- From: Frederik Braun <fbraun@mozilla.com>
- Date: Thu, 28 Aug 2014 11:23:29 +0200
- To: "public-webappsec@w3.org" <public-webappsec@w3.org>
- CC: Jonas Sicking <sicking@mozilla.com>, "L. David Baron" <dbaron@dbaron.org>
Hi, my colleagues David Baron and Jonas Sicking at Mozilla spurred a short discussion of the CSSOM threat model in CSP2: They found it particularly unclear what the threat model is and what 'unsafe eval' is supposed to protect against. Considering that 'eval' has no meaning in CSS, it would help to add a note that explains it a bit further, e.g.: >'unsafe-eval' protects against CSS modifications from script by > modifying style though '.style', '.cssText', 'insertRule()' and > '.selectorText'. Jonas also highlighted that existing CSS rules could be re-used as gadgets to restyle the document. This can be done by changing selectors through the 'selectorText' attribute (as included in the note above).

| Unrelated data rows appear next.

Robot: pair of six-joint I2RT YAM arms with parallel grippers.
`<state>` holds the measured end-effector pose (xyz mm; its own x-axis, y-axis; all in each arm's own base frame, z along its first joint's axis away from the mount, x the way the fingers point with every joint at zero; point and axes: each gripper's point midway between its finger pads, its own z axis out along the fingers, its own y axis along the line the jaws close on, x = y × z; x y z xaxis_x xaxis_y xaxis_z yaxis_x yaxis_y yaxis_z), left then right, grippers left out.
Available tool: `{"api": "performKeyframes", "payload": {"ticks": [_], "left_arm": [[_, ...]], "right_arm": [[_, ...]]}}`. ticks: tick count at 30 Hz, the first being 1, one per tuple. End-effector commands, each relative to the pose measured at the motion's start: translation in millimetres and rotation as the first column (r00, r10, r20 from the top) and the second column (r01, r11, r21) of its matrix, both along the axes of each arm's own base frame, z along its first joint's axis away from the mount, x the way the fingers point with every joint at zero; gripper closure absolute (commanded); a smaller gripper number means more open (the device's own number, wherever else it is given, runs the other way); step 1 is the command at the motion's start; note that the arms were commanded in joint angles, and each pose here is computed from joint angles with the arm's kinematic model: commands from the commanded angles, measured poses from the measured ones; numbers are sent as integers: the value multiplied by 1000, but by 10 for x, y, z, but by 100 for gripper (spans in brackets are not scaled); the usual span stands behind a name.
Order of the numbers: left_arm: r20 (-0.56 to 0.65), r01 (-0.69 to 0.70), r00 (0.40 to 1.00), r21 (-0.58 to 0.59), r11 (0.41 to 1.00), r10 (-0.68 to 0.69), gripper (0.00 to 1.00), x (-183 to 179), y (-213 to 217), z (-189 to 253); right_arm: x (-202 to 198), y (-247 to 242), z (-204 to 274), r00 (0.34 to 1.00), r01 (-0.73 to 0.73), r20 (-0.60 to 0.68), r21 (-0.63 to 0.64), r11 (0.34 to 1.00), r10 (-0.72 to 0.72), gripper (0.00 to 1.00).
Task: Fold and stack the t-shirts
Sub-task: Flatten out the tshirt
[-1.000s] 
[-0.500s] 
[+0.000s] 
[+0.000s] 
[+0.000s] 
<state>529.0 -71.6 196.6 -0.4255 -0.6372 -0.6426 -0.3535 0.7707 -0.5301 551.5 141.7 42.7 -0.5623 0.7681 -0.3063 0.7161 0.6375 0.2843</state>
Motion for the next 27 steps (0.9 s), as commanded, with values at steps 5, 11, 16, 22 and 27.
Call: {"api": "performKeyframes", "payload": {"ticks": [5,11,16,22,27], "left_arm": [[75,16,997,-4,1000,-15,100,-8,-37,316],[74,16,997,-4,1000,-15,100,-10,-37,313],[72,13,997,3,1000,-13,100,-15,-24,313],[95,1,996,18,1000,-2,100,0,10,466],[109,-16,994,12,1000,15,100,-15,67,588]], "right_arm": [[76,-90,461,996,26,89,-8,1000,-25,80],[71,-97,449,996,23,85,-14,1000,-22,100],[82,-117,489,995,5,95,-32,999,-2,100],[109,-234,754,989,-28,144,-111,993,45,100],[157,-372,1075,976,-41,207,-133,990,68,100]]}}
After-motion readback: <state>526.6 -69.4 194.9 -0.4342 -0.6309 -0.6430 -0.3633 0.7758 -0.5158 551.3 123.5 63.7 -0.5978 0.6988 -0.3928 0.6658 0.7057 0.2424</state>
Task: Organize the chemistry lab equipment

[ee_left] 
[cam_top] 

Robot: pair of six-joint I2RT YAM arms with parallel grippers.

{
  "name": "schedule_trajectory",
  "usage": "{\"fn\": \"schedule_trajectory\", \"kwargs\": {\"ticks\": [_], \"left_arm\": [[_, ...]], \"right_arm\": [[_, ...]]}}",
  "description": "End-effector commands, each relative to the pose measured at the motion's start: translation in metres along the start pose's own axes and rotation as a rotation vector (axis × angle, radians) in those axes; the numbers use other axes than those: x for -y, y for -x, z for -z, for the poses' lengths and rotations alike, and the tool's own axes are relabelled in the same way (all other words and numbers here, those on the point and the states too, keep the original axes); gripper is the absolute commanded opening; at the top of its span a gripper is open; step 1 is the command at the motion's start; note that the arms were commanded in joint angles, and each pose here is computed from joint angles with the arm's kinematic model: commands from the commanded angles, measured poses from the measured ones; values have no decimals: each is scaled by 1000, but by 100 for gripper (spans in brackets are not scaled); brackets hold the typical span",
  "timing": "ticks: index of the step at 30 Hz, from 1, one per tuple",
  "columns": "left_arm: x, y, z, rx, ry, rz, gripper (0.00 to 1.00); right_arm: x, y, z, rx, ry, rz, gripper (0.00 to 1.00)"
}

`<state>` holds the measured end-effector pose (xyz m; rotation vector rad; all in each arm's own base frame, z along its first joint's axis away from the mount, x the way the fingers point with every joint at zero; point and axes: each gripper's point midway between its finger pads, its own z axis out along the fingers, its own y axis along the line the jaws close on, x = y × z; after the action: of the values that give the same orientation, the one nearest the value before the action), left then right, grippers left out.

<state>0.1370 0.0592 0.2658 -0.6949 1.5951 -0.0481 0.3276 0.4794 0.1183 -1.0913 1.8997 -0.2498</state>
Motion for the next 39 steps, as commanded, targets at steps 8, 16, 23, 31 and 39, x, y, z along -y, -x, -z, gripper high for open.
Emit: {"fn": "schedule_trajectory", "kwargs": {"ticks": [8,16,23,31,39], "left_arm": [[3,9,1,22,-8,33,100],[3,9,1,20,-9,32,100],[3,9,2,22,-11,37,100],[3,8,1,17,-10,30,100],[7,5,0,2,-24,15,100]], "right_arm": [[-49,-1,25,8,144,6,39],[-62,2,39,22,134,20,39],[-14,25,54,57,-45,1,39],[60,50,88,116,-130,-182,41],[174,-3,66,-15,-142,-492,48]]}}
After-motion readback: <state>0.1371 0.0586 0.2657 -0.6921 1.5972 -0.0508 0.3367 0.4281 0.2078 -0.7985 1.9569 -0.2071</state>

We can fix this by adding the "parse a group of selectors" algorithm[1] to the existing text in CSP2 7.18: "Whenever the user agent would invoke the Cascading Style Sheets Object Model algorithms insert a CSS rule, parse a CSS rule, or parse a CSS declaration block, instead the user agent MUST throw a SecurityError exception and terminate the algorithm." Considering that adding the algorithm is more an oversight than a new spec feature, I assume this can be squeezed in despite the end of Last Call? Thanks! Freddy [1] The algorithm is defined in <http://dev.w3.org/csswg/cssom/#parse-a-group-of-selectors> and only used here <http://dev.w3.org/csswg/cssom/#the-cssstylerule-interface>.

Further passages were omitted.